Scendo dal bus, una fermata prima del solito, con gli occhi ancora semi-chiusi nonostante la compilation dal titolo SVEGLIA ! nel lettore mp3 mi faccia compagnia da quasi un'ora.
L'aria pungente sul viso, il sole accecante e poi l'omino che consegna 'city'.
Sì 'city'.Anche io l'ho guardato male la prima volta che spavaldo mi ha teso la mano con il pseudo-quotidiano, ma quella volta i miei occhi sono scivolati dritti dritti vicino al titolo, come finiti in un vortice e catturati da qualcosa... erano versi, versi di una poesia!.
Ormai è un appuntamento fisso,a volte basta davvero poco per regalarsi un sorriso.
Il vento, il vento
ragazza scherza
con i tuoi capelli
il vento ti bacia sul collo
e sulla bianca fronte.
(Srecko Kosovel)
Oh, quante volte ho desiderato esser vento.
Accompagnarla mano nella mano ogni giorno.
Scompigliarle i capelli o accarezzarla piano.
Farle il solletico o solo vederla sorridere.
Soffiare forte e scacciare via ogni dolore.
Soffiare e riportarle tutti i suoi sogni.
Oh, quante volte ho desiderato esser vento.
'Cos'è quel ciondolo che porti al collo ?'
Hai interrotto la nostra chiacchierata, incuriosita.
'Lo porti sempre.'.
'E' una pietra'. Ti rispondo sorridendo.
Qualche anno fa ho incrociato un mercante di pietre.
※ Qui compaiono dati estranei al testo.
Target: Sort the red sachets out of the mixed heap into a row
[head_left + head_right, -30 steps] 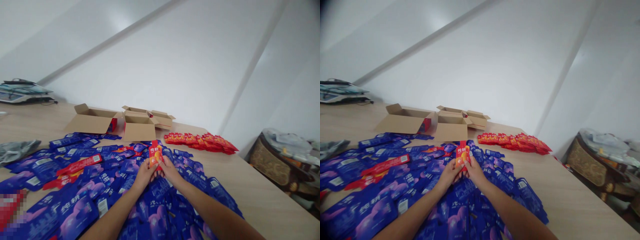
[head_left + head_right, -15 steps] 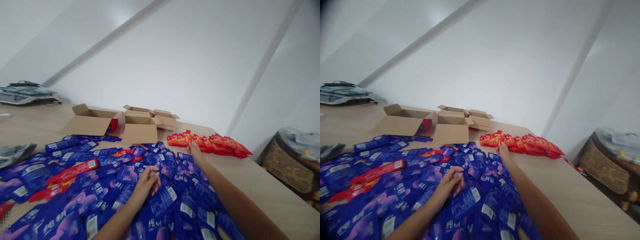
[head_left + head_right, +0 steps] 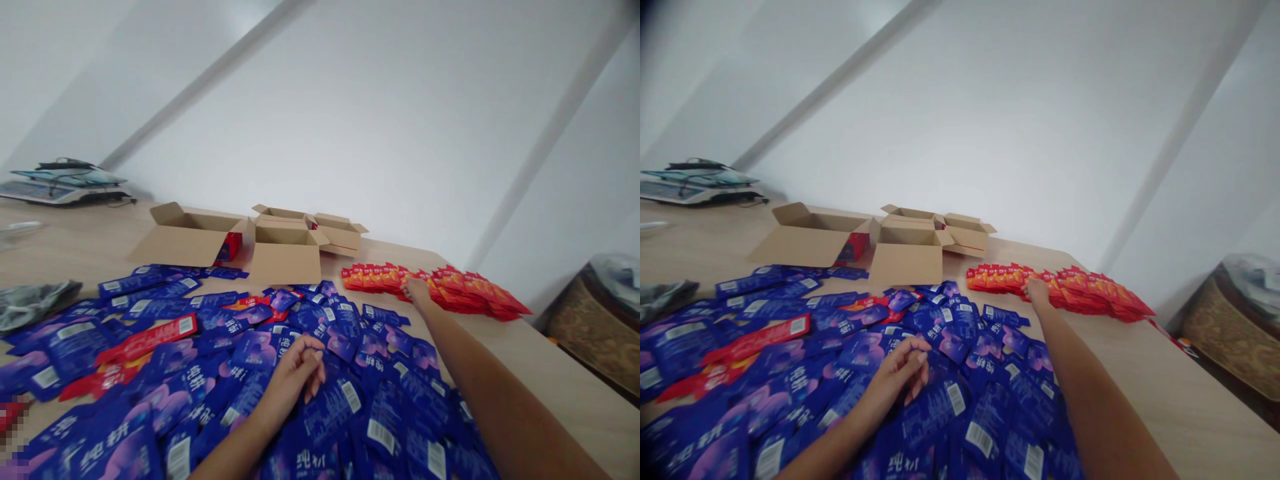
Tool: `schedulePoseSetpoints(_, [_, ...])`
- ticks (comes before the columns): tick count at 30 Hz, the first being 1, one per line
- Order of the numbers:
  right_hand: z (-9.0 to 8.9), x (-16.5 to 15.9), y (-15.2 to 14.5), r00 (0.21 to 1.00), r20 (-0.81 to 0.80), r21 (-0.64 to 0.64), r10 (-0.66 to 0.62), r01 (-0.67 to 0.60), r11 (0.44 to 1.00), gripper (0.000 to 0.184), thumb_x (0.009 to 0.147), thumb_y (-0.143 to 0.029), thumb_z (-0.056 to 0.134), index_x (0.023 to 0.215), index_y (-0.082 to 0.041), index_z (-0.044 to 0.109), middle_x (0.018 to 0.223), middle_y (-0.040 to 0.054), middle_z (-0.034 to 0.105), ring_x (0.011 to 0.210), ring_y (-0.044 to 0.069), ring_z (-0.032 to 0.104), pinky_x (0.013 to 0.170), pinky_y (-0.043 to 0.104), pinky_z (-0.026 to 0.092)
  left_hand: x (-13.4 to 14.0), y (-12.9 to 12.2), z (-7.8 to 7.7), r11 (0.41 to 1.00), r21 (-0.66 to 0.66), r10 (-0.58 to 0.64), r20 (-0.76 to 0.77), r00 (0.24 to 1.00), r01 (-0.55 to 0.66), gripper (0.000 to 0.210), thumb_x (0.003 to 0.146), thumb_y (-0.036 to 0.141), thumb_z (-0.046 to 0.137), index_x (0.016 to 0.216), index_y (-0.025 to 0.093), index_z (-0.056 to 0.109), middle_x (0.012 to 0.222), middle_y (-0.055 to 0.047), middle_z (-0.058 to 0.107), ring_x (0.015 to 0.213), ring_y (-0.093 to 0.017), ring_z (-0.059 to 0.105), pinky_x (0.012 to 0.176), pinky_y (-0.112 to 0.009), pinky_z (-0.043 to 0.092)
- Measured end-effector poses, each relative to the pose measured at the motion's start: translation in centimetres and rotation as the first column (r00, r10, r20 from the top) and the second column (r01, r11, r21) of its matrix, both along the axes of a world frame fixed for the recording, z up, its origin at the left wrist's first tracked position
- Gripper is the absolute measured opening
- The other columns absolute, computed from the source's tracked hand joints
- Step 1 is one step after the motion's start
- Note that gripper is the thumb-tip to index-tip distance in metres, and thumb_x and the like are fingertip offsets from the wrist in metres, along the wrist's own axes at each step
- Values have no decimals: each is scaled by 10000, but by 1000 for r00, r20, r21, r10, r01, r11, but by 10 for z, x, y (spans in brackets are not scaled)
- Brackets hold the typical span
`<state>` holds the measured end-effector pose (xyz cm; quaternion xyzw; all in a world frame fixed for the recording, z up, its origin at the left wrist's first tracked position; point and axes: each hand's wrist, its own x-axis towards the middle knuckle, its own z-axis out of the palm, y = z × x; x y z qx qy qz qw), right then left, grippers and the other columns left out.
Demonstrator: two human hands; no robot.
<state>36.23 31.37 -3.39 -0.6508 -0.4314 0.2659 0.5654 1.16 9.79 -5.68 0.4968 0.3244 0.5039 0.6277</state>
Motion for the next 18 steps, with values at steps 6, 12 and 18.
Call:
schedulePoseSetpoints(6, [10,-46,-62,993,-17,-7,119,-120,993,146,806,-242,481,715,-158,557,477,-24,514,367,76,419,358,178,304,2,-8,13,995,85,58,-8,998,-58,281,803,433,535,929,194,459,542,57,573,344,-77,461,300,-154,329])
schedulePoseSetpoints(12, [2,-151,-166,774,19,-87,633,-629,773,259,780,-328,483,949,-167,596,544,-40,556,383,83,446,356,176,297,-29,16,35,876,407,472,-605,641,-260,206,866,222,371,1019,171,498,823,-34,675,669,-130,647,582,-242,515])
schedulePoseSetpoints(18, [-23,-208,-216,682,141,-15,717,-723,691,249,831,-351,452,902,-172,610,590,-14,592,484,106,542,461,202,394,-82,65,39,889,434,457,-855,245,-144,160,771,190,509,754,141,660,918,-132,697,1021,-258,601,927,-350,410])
Era inverno, un pungente pomeriggio d'inverno.
Passeggiavo senza fretta sotto i portici, tra i banchetti di una fiera di antiquariato, pensavo a tutte quelle cianfrusaglie e ai loro giorni migliori. Ho sempre pensato che gli oggetti delle fiere di antiquariato avessero una vita propria, perchè per me, in loro, rimangano ancorati i ricordi delle vite che li hanno circondati.
Mentre filosofeggio tra me e me, il mio sguardo finisce su un cappello stile mago merlino,non c'è dubbio, è un mercante di pietre, è raro incontrarlo. Loro vivono a cavallo del tempo e dello spazio, appaiono e scompaiono, li vedi solo quando è il momento giusto.
Scintilla la sua bancarella di ogni cristallo, ametiste, quarzi, turchesi e avventurine, un crescendo di sfumature e di colori che ammaliano.
Approffitto dell'incontro inaspettato per farmi raccontare delle sue pietre, ha una strana luce infondo agli occhi e non esita un istante a rendermi partecipe a questa magia; fino a quando mi porge una ciotola e mi dice scegline una. E' un regalo.
Era verde, scintillante e non ho saputo dirle no.
Il mercante senza indugio guardandomi diritto dentro gli occhi, mi rivelò le proprietà del minerale, sembrava un indovino e puntò il dito diritto al cuore per spiegare il mio periodo di disperazione.
Saggia l'amazzonite aveva scelto me, il mio cuore era effettivamente un'immensa ferita.
Passo spesso nelle sere d'inverno sotto i portici. Ma il mercante non l'ho mai più trovato.
Spalanchi gli occhi affascinata: "Dove lo trovo il mercante di pietre ?"
"Lo incontrerai al momento giusto"
"No, no, tu mi prendi in giro." E sorridi.